Assignment Code: 2017DFM10B1                                               Last Date of Submission: 15th November 2017
                                                   Maximum Marks: 100

Attempt all the questions.
SECTION – A (25 marks for each question)

1.     a)     Explain   the   concept   of   ‘derivatives’   as   instruments  of hedging risk. How are these
classified?                                            [10]
b)     List and explain the major functions of derivative markets.                     [7]
c)     Identify the category of traders in the derivative market and their role.                 [8]

2.     a)     Today  is   December 12   and   January   futures  would expire on 28 Jan. Spot rate in the
exchange market for dollar is Rs 45.45. The yields in the T-bills markets of India and USA are 5.90% and 2.45% respectively.
i)     At what price Jan futures would be traded?                         [5]
ii)     What would be the price of Feb futures if its expiry is on 24 Feb.?             [10]
b)     Current level of NSE Nifty is 9500. A 3-month Nifty futures contract is available at 9600. Risk-free rate is 10% and a yield of 8% per annum is expected on Nifty. Find out the fair value of the Nifty contract. What is the arbitrage opportunity? Find out the gain or loss to an investor if the Nifty value on the settlement date is 9200.                   [10]


Section-B (50 Marks)
Case Study

Zenith Ltd. (ZL) places an order to buy machinery with an American company. As per the agreement Zenith Ltd. Will be paying $2,00,000 after 180 days. The company (ZL) considers to use (i)  forward hedge ; (ii) a money market hedge ; (iii) an option hedge; or (iv) no hedge. The consultant to Zenith Ltd. Collects and develops the following data/ information as desired by the company which can be used to assess the alternative approaches for hedging.

    Spot rate of dollars as of today is Rs.47 /$
    180 days forward rate of dollars as of today is Rs.47.50 /$
    Interest rates are as follows:

    India    US
180 day deposit rate (p.a.)    7.5%    3%
180 days borrowing rate (p.a.)    8%    4%




    Future spot rate in 180 days as estimated by the consultant is Rs.47.75 /$
    A call option on the dollar, which expires in 180 days has an exercise price of Rs.47 and premium of Re. 0.52 /$
    A put option on the dollar, , which expires in 180 days has an exercise price of Rs.47.50 and premium of Re. 0.40 /$

Required:
a)    Carry out a comparative analysis of the various outcomes (Rupee cost of import)/ alternatives e.g. Forward hedge, money market hedge, and Option hedge.           [35]

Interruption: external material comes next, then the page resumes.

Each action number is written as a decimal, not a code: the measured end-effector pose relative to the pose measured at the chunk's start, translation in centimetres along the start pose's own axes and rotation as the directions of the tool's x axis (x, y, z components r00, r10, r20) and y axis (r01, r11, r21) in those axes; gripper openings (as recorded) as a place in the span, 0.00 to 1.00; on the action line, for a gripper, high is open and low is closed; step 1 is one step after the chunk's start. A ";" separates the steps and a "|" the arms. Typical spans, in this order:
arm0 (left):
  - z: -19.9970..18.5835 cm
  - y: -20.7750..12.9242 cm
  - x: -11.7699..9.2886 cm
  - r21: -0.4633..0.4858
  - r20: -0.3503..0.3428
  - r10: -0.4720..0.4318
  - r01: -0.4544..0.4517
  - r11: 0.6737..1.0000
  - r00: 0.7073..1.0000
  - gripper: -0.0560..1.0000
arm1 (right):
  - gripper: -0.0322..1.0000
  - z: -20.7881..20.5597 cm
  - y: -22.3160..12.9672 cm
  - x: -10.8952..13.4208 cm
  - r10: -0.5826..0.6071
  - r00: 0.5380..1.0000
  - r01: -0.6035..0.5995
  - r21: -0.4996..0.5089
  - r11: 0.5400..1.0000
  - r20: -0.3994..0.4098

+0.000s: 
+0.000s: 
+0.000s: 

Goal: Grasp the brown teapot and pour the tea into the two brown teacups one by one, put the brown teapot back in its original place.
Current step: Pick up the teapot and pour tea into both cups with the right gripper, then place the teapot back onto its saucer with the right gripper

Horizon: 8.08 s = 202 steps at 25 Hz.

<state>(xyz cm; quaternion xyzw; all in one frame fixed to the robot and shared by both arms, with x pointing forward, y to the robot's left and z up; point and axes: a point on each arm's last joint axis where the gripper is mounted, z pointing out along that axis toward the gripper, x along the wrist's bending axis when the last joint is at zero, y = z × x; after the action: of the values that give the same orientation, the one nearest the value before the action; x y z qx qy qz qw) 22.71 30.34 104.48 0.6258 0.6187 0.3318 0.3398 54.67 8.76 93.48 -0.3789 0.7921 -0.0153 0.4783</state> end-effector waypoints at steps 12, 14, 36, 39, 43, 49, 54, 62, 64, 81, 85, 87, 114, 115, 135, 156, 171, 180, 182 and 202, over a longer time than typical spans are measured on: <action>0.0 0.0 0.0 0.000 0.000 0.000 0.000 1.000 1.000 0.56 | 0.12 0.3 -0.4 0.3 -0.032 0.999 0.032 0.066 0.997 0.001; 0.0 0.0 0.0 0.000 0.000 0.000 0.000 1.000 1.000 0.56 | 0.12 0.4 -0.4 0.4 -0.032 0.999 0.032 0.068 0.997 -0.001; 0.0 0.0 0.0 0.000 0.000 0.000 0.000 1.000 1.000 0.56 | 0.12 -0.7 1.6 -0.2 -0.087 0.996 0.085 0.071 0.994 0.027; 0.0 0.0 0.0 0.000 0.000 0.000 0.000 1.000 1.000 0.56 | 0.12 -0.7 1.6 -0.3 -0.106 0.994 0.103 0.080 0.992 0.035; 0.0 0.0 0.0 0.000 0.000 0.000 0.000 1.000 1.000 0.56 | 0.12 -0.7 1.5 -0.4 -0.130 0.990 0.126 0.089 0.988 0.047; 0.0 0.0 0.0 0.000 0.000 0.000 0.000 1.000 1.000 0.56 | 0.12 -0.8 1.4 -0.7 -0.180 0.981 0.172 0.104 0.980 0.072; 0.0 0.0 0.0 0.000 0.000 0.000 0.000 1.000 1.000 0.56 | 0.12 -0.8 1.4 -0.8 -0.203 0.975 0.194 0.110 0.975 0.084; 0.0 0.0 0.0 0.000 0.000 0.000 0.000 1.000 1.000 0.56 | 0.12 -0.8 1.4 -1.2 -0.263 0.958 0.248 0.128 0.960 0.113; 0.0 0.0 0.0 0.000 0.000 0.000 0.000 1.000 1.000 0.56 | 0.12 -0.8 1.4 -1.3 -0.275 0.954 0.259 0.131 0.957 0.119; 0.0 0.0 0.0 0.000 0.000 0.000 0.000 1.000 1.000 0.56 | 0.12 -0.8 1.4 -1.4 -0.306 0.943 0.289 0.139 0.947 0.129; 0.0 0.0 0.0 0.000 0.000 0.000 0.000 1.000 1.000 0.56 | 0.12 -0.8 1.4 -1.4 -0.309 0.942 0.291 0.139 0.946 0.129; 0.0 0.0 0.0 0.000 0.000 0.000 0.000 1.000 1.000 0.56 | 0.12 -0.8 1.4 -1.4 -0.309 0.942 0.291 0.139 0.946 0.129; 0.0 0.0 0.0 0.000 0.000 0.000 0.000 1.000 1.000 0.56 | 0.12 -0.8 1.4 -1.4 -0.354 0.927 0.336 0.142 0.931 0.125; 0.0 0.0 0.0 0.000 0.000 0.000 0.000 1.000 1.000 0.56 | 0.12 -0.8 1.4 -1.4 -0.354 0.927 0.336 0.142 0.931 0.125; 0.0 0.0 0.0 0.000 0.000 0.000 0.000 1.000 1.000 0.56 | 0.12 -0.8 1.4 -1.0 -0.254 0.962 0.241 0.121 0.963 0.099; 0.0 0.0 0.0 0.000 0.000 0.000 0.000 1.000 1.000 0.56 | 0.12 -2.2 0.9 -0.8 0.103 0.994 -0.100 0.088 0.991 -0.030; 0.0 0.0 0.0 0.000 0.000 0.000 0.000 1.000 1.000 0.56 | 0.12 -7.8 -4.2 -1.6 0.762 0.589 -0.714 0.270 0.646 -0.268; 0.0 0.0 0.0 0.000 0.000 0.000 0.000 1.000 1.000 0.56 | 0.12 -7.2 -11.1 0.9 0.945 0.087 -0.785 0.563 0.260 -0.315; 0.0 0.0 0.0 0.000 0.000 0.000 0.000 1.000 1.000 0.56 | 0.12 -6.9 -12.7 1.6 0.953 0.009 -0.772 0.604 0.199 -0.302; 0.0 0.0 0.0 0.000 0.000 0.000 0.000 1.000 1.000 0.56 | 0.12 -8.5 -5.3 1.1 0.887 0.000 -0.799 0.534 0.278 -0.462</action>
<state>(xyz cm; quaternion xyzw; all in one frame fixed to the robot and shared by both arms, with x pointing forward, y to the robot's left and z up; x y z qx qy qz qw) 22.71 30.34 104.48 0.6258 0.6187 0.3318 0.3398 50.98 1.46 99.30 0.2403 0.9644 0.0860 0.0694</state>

b)    Decide which of the alternatives is the most attractive to Zenith Ltd. And provide reasons thereof.                                       [15]

DFM 10
FINANCIAL RISK MANAGEMENT 
Assignment-II

Assignment Code: 2017DFM10B2                                               Last Date of Submission: 15th November 2017
                                                   Maximum Marks: 100
Attempt all the questions.
SECTION – A (25 marks for each question)

1.     a)     What   is   an   Option contract?  Distinguish   between   call option  and  put option, with
examples.                                           [10]
b)     Explain the concept of option strategy for hedging risk and the broad categories of such strategies. Briefly discuss few of the option trading strategies for trading in the bullish market.                                            [15]

2.     The shares of RST Ltd. Are being quoted at Rs. 30 and the company is not expected to pay any dividend in next four months. The volatility  of the price for this stock is 25%. An option with exercise price of Rs. 29 is maturing in 4 months. If the above option is European, find out the movement in the stock price at which the buyer of the above call option breaks even and the buyer of the above put option breaks even.
a)     What is the price of the above call option if it is an American option?                [12]
b)     If a dividend of 50 paise is due in 1.5 months, what is the value of American Option?                                                            [13]

Section-B (50 Marks)
Case Study

The equity shares of Endalco Ltd. are currently selling at a price of Rs. 500 each. An investor is interested in purchasing the shares of Endalco Ltd. The investor expects that there is 80% chance that the price will go up to Rs. 650 or a 20% chance it will go down to Rs. 450, three months from now. There is a call option on the shares of Endalco Ltd. that can be exercised only at the end of three months at an exercise price of Rs.550. The risk-free rate is 12% per annum.

Answer the following:

a)     If the investor wants a perfect hedge, what combination of   the   share   and   option   should he
select?                                                   [12]
b)     Explain how the investor will be able to maintain identical position regardless of the share price.                                                            [12]
c)      How much the investor should pay for buying this call option today?                        [16]
d)     What is the expected return on the option?                               [10]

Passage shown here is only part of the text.